At the end of last April, Gregg Wilhelm faced a big decision.
A few days before, rioting had ripped through Baltimore, a result of outrage at the death of Freddie Gray. But a few days later, on May 2, the 12th annual CityLit Festival was scheduled to begin.
Wilhelm, executive director of the CityLit Project and Festival, took his cue from the Enoch Pratt Free Library, the festival’s location that had stayed open during the unrest, and continued as planned.
“I was quoted as saying on that Saturday after the riots, ‘This may be the least attended CityLit Festival, but maybe the most important one,’” Wilhelm said. “We were one of the few cultural events that took place that weekend.”
In its 13th year, attendees will find a bigger, expanded CityLit Festival. It has a new venue, beginning Friday, April 15, at the Maryland Institute College of Art and continuing Saturday at the Pratt and the University of Baltimore. It boasts 30 authors, poets, and presenters, and has turned the focus on the social justice discussions that emerged last year.
“I wouldn’t have guessed that it would be this different, robust, and meaningful a year ago,” Wilhelm said. “It really is a rewarding feeling to see the festival not only come back for another year, but come back bigger, better, and stronger with much of the programming directly related to the conversations we need to have and the content we need to explore to be a better city.”
Prominent in the list of appearances is poet Claudia Rankine, a National Book Critics Circle Award winner and Forward Prize winner for Citizen: An American Lyric, her collection of poems and essays that explores race and social justice. She’ll appear twice during the festival—at the opening event at MICA, and also at the Pennsylvania Avenue Branch of the Pratt on Saturday morning, where she’ll hear from West Baltimore students, read her work, and participate in a Q&A.

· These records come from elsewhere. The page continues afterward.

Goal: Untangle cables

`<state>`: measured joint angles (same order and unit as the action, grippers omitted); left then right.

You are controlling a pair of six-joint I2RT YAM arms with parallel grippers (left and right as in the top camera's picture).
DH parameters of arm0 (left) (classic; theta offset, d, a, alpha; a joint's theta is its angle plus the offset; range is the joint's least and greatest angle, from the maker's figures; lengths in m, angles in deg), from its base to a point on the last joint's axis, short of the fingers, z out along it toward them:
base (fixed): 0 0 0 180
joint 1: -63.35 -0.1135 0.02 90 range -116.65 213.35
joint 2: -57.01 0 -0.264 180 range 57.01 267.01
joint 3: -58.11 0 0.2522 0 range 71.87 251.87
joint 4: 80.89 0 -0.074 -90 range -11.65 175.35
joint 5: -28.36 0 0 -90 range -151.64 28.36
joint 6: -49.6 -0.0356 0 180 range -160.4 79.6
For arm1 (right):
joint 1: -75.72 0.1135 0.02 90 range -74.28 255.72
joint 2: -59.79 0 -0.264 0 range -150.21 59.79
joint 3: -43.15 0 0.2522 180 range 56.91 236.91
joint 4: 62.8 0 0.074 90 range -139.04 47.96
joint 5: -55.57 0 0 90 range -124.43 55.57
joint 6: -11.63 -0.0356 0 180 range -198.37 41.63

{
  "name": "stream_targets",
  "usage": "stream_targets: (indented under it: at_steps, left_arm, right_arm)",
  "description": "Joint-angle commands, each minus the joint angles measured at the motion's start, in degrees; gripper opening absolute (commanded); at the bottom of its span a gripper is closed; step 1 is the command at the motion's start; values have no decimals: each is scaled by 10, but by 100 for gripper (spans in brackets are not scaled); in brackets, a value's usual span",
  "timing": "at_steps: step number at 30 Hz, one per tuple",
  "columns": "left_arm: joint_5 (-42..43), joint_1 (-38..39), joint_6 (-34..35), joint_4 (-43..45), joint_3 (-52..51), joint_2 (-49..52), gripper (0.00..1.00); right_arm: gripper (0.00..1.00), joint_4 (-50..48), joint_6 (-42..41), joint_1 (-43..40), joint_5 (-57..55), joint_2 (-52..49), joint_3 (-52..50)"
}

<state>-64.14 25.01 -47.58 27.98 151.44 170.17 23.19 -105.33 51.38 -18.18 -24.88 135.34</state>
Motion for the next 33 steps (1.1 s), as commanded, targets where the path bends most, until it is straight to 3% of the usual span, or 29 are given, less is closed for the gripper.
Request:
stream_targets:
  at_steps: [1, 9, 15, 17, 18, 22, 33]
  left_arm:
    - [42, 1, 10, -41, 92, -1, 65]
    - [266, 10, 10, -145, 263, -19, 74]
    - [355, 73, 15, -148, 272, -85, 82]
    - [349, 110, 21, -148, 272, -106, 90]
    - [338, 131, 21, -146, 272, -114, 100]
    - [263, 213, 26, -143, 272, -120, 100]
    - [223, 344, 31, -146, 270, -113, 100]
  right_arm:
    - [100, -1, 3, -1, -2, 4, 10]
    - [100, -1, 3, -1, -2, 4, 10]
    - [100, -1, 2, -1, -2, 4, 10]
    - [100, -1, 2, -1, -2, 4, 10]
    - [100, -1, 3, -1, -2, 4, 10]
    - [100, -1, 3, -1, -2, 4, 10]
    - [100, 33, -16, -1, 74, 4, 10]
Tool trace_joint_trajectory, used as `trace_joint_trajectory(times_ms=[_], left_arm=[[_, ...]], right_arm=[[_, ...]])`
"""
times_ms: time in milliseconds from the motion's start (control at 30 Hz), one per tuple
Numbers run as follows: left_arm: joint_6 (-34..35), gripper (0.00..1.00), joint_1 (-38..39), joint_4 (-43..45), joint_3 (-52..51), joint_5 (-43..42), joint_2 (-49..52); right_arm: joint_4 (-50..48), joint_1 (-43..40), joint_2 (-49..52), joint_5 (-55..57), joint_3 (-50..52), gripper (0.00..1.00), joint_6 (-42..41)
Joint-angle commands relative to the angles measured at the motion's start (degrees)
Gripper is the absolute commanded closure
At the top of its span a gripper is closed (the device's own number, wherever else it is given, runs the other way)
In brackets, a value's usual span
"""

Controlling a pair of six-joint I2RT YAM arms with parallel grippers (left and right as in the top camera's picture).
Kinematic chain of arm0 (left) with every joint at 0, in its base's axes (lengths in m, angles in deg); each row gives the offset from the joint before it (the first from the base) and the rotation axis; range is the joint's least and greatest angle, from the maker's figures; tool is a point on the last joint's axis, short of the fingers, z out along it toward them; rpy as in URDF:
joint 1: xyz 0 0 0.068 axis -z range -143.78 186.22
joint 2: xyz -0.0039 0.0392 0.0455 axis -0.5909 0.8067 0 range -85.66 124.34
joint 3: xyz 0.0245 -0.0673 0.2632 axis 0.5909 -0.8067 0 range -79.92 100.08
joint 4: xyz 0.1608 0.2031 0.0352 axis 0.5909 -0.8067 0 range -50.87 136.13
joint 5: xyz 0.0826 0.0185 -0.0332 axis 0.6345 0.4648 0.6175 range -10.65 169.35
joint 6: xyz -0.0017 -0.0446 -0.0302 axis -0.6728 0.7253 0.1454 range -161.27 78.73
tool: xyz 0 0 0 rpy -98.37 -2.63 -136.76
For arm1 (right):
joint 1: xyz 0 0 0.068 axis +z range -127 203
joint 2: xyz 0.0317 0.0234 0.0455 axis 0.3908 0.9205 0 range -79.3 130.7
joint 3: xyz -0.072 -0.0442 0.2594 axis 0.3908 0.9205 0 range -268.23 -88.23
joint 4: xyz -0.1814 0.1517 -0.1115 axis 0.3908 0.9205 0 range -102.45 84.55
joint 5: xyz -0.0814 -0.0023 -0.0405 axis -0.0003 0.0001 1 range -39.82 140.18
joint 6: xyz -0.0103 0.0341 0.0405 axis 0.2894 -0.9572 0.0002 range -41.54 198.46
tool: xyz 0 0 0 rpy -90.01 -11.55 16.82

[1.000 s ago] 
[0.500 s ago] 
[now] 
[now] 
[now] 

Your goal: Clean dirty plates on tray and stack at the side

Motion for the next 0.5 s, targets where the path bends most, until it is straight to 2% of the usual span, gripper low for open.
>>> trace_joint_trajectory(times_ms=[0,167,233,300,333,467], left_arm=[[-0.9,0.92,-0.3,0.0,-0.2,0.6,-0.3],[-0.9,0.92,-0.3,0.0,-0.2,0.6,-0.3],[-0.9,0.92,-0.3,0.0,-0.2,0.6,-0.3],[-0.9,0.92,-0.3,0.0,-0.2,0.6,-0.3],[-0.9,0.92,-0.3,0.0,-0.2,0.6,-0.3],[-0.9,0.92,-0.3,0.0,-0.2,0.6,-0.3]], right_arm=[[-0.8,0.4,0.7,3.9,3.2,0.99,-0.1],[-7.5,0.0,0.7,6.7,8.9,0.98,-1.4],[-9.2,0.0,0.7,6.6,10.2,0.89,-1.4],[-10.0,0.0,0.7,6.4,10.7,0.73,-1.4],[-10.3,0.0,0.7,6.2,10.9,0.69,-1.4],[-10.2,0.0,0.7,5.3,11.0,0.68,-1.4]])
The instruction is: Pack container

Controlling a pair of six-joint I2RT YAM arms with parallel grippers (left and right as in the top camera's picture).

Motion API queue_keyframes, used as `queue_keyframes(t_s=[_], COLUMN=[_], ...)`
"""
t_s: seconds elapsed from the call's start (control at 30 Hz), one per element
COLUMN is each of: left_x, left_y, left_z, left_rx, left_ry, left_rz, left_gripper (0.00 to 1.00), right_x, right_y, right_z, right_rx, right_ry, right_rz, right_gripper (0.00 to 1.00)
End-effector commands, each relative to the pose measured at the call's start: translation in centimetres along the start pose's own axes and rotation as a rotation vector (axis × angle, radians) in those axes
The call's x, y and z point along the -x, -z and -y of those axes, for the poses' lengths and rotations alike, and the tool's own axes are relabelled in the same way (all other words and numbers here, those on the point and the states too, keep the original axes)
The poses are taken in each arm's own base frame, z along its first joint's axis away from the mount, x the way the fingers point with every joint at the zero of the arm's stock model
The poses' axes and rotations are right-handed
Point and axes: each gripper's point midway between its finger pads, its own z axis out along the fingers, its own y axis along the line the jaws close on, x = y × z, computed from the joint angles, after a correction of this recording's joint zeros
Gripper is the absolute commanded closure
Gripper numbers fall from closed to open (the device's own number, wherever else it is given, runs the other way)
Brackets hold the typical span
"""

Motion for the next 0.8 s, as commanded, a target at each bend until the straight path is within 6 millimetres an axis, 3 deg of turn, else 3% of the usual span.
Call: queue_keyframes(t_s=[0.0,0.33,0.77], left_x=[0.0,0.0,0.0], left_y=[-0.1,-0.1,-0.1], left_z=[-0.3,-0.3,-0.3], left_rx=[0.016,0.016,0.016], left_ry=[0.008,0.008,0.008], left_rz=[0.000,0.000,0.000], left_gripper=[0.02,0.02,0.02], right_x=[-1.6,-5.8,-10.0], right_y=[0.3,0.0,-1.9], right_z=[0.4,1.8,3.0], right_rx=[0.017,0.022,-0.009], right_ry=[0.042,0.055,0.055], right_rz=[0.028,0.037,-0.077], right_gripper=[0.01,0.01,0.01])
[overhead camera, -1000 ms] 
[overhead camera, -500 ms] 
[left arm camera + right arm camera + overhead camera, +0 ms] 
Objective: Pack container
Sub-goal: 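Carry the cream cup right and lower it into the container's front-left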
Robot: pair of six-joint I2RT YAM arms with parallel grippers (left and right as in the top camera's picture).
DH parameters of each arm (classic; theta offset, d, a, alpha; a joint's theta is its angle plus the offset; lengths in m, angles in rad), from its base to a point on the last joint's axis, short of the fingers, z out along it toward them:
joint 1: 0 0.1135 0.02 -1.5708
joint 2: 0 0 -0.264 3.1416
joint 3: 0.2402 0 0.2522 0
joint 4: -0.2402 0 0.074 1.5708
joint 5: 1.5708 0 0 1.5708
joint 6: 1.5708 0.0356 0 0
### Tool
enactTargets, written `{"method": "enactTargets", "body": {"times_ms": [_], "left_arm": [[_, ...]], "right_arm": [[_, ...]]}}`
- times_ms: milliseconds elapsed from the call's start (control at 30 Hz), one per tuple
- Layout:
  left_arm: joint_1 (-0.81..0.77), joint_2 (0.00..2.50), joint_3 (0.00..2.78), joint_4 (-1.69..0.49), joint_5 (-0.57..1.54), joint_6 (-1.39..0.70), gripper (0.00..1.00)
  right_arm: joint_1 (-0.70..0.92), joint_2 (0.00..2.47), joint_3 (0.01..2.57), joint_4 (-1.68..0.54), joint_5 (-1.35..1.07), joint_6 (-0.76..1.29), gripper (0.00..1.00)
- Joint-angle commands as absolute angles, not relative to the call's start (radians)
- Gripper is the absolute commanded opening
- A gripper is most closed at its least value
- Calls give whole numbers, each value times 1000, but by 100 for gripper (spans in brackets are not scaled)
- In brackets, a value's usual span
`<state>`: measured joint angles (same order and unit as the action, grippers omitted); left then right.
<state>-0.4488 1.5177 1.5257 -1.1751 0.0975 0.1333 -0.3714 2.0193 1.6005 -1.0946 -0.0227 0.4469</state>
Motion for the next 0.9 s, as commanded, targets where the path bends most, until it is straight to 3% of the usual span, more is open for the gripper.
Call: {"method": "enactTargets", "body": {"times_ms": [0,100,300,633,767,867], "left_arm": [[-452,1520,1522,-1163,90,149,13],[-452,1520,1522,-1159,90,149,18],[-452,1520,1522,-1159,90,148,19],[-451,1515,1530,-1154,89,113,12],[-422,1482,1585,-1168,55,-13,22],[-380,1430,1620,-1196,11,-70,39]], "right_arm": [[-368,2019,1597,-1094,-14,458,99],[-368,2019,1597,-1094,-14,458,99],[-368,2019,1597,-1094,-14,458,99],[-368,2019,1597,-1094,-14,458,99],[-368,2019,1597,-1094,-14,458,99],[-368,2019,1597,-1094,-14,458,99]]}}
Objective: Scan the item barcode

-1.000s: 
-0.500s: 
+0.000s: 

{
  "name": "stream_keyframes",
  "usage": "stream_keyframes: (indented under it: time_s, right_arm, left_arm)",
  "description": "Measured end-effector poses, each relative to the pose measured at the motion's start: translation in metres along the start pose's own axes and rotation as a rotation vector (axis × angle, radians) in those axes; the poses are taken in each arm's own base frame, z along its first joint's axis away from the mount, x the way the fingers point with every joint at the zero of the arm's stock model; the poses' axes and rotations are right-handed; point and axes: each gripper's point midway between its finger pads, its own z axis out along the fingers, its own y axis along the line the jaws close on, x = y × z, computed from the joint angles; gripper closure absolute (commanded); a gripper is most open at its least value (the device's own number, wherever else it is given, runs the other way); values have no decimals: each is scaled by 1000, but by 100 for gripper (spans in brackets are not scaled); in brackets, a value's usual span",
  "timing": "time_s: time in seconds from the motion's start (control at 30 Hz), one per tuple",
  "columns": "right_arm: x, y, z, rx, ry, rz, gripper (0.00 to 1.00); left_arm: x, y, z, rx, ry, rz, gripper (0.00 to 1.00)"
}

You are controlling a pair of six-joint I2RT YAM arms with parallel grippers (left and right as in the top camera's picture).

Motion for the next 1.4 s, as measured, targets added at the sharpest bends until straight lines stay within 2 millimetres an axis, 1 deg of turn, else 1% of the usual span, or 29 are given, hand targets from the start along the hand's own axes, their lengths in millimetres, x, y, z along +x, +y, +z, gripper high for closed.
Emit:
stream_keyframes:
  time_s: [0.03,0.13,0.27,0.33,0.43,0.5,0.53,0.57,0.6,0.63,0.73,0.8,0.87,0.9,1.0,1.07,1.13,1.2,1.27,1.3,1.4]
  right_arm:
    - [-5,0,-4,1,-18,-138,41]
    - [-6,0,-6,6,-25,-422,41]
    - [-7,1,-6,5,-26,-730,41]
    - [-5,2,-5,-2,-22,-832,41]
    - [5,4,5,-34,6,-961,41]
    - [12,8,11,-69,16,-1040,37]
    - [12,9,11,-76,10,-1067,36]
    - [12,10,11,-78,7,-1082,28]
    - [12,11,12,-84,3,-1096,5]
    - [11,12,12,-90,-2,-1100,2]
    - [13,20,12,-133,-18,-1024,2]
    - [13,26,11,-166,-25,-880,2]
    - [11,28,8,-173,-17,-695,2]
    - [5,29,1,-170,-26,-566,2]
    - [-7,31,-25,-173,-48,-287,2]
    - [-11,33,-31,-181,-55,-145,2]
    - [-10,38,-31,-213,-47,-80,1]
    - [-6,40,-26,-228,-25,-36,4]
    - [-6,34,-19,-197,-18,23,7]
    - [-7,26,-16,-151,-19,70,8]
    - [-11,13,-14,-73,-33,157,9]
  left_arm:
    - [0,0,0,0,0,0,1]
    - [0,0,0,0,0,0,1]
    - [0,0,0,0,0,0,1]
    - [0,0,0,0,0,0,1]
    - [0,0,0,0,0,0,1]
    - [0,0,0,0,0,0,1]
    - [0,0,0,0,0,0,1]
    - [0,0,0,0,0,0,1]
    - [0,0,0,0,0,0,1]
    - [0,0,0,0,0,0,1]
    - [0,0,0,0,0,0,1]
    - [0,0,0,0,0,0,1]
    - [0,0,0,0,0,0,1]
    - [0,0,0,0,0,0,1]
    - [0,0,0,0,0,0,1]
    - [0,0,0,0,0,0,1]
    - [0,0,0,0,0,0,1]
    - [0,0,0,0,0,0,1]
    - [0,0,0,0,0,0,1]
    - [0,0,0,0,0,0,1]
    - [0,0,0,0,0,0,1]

“That was important not only for us, but for her, too,” Wilhelm said. “She wants to be at the epicenter of where the demonstrations started last year.”
In addition to the two events featuring Rankine, here are a few others that Wilhelm recommends.
—D. Watkins and Lester Spence (you can read our reviews of their works here and here) will discuss topics ranging from last year’s unrest to the mayoral race. University of Baltimore Student Center, Saturday, 5 p.m. Free.
— If you love the English classics, check out a discussion on John Keats with two poet laureates—Sir Andrew Motion, former poet laureate of the United Kingdom (and a professor at The Johns Hopkins University) and Stanley Plumley, Maryland’s poet laureate. Immediately following is a talk on the 200th anniversary of Jane Austen’s beloved Emma, then you can try your moves at an English country dance lesson in front of the Poe statue. University of Baltimore Learning Commons, 1415 Maryland Ave., Saturday. Begins at 1 p.m. Free.
— If you are a burgeoning writer looking for advice, you can get your work critiqued for free by numerous published authors. University of Baltimore Student Center, 21 West Mount Royal Ave., 12 p.m. Saturday.